I am just in from some gardening. When I got home from work tonight I wandered outside with Monty and poked around the garden, surveying this rough shod, unpolished gem of a garden.
I started small - retrieving 4 willow sticks that were Monty's chewy sticks, I trimmed their ends until they were sharp as pencils with my Mora knife.
Kneeling down as I pressed the sticks into the edge of the garden and lawn, Spring assisted me with tying string to make a very straight line. I carefully edged the lawn and tossed the turf fragments towards the compost heap.
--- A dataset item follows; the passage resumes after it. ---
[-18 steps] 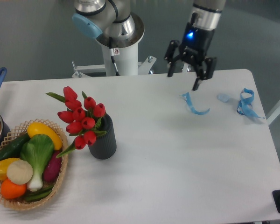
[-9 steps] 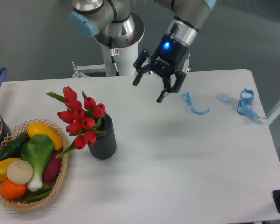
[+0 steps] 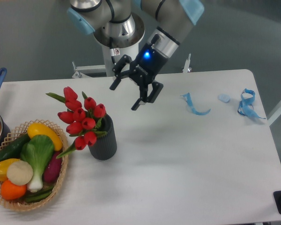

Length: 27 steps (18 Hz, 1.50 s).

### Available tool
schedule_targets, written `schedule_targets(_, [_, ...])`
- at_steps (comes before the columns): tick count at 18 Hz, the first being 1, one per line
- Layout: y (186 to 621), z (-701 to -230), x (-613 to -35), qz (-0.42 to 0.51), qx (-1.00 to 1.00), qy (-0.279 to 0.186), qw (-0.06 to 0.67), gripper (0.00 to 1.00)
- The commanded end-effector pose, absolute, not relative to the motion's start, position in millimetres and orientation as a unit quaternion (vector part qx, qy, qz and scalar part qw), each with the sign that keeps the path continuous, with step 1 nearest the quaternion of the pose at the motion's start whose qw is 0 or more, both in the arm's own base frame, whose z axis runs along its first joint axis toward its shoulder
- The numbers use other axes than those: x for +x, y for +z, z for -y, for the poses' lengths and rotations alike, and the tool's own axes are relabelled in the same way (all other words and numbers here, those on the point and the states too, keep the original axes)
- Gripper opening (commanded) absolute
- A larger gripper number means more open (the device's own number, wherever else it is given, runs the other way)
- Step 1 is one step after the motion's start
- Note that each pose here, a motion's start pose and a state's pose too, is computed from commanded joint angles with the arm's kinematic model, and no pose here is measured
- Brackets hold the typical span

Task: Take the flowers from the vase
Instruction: 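Move the open gripper toward the red tulips in the black vase, then close the gripper around the tulip stems just above the vase rim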

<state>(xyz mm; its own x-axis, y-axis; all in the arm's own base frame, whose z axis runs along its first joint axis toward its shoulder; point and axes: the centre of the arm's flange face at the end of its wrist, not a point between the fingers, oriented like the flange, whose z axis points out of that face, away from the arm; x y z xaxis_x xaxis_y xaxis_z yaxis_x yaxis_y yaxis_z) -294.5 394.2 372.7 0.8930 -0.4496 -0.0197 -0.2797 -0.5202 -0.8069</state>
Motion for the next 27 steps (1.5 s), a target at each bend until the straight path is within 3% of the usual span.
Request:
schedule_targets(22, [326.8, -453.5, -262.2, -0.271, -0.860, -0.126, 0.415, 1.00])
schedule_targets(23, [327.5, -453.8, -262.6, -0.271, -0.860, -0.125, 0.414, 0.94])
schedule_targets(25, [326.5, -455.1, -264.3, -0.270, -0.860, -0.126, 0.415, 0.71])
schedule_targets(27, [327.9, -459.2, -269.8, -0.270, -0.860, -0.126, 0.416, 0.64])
Looking around again, I decided that the bag of potatoes that I had brought with us from our last home - alive with tendrils and eyes poking from their slightly shriveled bodies - was ready for planting.
Kneeling down again, I removed my knife from its Kydex sheath, muttered a prayer to the potato god, and gently yet firmly bisected the firm potatoes one by one. Carefully carved potato corpses littered at my feet, I then dug three 8-inch deep rows in a section of the garden soil, and implanted each segment eyes-up, before shoveling the soil back into the rows.
I then pulled up the string, retrieved the sticks, cut off the points, and returned them to a very relieved beagle who chewed each and every one, as though to put his mark back onto them. I wiped and then rubbed some olive oil onto my carbon-steel Mora knife blade and into the birch handle, to keep it rust-free and clean.
I have no idea when the potatoes plants will come up green and bursting with leaves and tendrils and stalks - but I can't wait for the first crop of fine Yukon potatoes. I'll take photos in time.